[Records from a collection]
::::

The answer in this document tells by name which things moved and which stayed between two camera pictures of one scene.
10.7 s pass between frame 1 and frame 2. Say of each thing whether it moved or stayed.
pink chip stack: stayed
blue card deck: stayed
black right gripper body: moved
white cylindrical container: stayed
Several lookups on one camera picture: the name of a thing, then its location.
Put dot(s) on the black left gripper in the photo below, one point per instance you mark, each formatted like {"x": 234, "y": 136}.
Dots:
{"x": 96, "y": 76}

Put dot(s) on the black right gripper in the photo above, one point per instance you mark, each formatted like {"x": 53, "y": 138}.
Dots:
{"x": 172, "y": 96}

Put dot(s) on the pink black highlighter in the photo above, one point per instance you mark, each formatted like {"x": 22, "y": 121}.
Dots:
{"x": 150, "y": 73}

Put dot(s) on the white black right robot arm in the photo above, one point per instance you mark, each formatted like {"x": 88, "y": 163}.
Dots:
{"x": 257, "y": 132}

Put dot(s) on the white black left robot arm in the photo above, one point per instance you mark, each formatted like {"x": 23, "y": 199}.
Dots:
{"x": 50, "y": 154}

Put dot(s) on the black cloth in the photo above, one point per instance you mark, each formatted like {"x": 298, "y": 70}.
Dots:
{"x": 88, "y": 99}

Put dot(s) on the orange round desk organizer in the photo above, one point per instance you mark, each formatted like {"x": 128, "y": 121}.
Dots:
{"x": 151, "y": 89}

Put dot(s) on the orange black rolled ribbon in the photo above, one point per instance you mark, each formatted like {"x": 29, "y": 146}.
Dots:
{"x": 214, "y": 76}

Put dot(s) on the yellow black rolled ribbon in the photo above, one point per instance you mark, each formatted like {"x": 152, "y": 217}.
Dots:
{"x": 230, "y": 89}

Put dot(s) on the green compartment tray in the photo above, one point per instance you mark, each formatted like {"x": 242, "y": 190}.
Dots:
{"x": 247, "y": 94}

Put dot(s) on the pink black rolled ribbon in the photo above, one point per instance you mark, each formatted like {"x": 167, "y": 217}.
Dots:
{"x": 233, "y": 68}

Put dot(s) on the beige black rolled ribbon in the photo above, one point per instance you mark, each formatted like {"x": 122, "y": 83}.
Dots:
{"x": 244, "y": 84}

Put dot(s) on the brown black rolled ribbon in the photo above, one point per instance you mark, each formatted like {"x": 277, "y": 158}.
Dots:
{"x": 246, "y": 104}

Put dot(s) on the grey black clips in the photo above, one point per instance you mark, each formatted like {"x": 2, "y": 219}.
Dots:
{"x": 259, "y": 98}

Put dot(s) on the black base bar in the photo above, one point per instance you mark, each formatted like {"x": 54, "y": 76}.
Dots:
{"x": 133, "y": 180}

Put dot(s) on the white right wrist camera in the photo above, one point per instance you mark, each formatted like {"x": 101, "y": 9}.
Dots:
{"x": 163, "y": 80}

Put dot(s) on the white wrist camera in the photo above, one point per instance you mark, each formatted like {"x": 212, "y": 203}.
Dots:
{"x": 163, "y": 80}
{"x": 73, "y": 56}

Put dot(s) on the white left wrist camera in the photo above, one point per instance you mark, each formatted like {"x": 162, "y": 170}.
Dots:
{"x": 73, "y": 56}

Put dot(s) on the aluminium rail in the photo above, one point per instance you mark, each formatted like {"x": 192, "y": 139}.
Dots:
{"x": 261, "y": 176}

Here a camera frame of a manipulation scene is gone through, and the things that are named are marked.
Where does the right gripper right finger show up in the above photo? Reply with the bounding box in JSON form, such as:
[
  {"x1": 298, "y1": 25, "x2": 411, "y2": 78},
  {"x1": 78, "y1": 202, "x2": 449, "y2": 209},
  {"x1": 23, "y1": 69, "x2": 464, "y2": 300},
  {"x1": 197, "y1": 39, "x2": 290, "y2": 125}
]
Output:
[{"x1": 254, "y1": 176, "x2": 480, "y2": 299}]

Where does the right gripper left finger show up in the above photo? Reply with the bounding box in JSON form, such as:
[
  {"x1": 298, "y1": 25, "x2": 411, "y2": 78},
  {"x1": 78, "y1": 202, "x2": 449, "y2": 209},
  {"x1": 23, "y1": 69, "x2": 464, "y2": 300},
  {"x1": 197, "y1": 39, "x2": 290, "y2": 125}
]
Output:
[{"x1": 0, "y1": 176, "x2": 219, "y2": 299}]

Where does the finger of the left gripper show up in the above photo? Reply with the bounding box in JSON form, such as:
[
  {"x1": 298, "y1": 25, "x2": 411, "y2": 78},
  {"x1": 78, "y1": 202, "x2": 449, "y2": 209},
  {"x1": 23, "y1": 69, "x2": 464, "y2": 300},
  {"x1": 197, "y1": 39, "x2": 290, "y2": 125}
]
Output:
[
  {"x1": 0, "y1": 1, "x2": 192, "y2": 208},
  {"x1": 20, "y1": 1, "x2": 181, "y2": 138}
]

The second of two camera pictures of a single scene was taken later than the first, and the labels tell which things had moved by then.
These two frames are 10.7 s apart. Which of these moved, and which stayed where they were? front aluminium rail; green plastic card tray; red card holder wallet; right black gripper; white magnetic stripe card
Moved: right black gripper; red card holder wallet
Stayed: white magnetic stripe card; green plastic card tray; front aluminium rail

::::

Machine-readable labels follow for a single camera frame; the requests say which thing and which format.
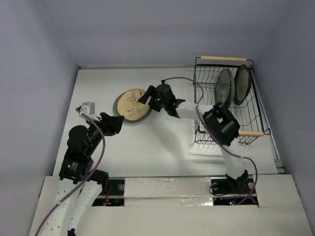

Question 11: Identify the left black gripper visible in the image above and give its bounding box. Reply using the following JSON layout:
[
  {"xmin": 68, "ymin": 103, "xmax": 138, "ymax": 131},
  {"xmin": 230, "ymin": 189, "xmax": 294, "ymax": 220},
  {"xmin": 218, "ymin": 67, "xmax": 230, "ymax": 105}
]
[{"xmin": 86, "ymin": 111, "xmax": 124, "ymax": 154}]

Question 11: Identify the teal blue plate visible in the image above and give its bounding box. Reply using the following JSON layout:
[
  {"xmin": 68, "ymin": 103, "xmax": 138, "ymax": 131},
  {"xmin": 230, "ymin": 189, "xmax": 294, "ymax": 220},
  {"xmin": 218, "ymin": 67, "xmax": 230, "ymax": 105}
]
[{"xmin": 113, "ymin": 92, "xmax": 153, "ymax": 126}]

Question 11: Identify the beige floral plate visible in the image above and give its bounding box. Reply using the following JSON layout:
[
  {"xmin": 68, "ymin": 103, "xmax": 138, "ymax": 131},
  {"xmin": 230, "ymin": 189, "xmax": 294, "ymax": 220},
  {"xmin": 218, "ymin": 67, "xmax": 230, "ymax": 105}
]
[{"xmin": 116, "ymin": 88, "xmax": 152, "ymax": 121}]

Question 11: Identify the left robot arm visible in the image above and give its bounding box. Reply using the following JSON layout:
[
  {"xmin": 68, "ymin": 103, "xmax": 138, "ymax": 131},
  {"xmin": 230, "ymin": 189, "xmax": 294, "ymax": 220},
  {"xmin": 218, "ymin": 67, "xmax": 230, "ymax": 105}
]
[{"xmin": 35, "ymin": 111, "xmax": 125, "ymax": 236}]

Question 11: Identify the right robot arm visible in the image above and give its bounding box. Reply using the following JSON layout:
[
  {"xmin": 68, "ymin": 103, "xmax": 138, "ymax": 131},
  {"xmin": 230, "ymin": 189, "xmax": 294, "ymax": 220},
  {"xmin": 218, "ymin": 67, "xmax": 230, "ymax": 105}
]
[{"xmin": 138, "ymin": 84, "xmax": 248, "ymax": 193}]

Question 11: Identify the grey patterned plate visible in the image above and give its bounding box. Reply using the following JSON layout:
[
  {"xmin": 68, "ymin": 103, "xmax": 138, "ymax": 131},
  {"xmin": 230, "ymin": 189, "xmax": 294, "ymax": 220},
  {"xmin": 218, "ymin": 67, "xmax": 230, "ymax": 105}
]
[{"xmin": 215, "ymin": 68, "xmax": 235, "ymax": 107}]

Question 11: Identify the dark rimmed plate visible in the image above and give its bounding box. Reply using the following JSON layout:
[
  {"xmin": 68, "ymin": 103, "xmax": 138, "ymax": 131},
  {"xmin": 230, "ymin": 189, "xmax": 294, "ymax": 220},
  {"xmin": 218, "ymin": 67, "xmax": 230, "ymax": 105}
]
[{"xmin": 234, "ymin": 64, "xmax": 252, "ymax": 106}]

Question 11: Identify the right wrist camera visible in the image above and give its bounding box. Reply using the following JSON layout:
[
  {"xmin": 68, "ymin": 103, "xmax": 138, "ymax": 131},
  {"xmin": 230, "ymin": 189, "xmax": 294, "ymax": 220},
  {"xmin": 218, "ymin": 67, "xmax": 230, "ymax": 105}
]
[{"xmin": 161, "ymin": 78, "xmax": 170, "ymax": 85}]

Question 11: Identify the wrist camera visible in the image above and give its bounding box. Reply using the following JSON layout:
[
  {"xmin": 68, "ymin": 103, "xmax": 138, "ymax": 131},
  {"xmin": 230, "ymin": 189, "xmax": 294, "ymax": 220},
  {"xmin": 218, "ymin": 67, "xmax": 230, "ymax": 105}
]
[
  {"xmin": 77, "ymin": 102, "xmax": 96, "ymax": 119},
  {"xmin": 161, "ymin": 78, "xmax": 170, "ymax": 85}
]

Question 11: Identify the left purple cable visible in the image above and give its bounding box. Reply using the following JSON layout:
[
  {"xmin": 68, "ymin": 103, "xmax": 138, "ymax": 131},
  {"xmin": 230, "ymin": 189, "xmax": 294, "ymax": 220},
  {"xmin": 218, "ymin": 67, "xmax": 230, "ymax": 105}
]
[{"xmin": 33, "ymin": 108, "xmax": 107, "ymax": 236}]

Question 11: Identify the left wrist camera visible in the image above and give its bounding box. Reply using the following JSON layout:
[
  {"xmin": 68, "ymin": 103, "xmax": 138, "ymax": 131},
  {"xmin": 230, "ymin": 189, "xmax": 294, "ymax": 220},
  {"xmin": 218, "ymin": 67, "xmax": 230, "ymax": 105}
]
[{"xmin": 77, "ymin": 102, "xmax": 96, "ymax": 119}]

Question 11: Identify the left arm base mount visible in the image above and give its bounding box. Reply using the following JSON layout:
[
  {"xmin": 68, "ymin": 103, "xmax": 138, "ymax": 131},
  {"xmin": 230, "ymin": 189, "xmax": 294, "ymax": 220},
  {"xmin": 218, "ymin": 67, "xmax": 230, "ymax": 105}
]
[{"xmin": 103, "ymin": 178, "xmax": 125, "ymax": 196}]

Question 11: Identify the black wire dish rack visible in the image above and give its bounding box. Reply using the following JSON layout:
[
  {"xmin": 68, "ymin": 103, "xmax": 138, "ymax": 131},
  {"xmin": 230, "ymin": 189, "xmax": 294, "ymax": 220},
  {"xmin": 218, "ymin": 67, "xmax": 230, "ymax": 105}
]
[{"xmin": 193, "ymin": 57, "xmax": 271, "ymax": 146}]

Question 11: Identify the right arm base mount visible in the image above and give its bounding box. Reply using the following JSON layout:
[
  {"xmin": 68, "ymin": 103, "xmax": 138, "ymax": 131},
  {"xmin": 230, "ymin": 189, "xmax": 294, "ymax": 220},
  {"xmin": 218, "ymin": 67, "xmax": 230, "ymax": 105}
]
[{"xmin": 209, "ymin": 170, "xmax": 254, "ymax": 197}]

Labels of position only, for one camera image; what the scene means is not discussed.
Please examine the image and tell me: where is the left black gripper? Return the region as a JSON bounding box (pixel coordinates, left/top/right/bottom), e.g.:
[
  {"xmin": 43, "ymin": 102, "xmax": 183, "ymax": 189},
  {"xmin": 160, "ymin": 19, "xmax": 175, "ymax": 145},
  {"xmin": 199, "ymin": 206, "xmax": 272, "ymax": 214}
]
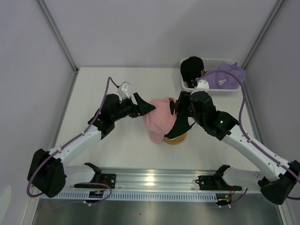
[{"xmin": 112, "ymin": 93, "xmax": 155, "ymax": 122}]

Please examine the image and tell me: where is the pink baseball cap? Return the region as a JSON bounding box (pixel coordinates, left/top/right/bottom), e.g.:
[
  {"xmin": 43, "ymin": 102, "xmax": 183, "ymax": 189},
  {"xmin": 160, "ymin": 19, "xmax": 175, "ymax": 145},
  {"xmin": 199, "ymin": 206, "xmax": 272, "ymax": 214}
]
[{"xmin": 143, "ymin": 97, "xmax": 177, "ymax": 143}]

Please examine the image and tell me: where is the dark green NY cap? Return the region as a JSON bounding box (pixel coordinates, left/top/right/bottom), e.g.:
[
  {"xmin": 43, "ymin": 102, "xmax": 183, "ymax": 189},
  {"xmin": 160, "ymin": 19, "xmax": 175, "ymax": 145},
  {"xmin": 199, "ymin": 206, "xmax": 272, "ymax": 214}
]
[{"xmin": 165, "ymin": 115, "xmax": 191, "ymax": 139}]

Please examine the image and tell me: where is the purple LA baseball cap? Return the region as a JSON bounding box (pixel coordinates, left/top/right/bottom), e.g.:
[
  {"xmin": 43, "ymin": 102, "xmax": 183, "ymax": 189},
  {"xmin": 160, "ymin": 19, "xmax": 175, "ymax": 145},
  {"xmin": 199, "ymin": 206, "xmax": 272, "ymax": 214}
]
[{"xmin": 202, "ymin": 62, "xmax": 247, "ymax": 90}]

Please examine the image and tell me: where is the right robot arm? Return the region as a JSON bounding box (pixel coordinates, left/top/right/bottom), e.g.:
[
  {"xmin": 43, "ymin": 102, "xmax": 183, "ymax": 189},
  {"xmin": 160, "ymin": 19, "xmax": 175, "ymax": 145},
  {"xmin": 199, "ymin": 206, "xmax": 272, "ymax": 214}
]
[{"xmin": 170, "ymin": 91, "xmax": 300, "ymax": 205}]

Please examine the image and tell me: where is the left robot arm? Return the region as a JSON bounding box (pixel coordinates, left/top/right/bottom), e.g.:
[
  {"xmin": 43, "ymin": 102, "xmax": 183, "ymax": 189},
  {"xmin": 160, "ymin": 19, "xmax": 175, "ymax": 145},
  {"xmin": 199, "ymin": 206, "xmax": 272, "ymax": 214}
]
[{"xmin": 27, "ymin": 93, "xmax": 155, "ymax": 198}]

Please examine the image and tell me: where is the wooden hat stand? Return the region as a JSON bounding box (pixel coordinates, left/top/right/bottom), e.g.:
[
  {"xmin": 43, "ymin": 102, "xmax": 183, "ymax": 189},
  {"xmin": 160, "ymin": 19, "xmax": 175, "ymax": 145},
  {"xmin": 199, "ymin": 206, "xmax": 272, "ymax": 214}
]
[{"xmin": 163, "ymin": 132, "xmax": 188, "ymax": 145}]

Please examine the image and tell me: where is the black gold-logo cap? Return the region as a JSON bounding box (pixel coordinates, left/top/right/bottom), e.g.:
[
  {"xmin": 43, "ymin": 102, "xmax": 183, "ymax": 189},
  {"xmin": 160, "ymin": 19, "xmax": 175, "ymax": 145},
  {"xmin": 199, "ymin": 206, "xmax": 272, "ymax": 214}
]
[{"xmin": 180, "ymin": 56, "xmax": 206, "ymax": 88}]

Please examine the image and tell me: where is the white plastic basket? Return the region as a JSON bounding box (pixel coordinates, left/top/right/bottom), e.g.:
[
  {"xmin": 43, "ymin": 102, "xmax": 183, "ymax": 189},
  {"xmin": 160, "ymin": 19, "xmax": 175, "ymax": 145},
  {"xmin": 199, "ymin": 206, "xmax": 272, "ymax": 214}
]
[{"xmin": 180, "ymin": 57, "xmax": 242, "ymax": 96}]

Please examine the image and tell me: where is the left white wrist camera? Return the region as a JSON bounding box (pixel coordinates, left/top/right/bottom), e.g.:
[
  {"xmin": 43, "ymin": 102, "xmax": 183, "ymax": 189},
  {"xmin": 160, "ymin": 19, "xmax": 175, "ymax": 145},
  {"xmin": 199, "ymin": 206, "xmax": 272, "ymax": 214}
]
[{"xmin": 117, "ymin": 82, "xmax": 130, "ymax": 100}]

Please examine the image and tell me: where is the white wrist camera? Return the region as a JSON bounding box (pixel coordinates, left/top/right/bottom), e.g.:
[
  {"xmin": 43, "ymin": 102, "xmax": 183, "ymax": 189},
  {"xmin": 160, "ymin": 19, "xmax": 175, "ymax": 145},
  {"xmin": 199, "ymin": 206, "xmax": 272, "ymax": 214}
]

::::

> ABOUT THIS TASK
Copy range, inclusive: the line holding "The answer in" to the line holding "white cylindrical container: stayed". Reproduce exactly those lines of the records above and no others.

> RESULT
The answer in this document tells by name which things moved and which stayed between two camera pictures of one scene.
10.7 s pass between frame 1 and frame 2. Say of each thing whether it moved or stayed.
pink chip stack: stayed
blue card deck: stayed
black right gripper body: moved
white cylindrical container: stayed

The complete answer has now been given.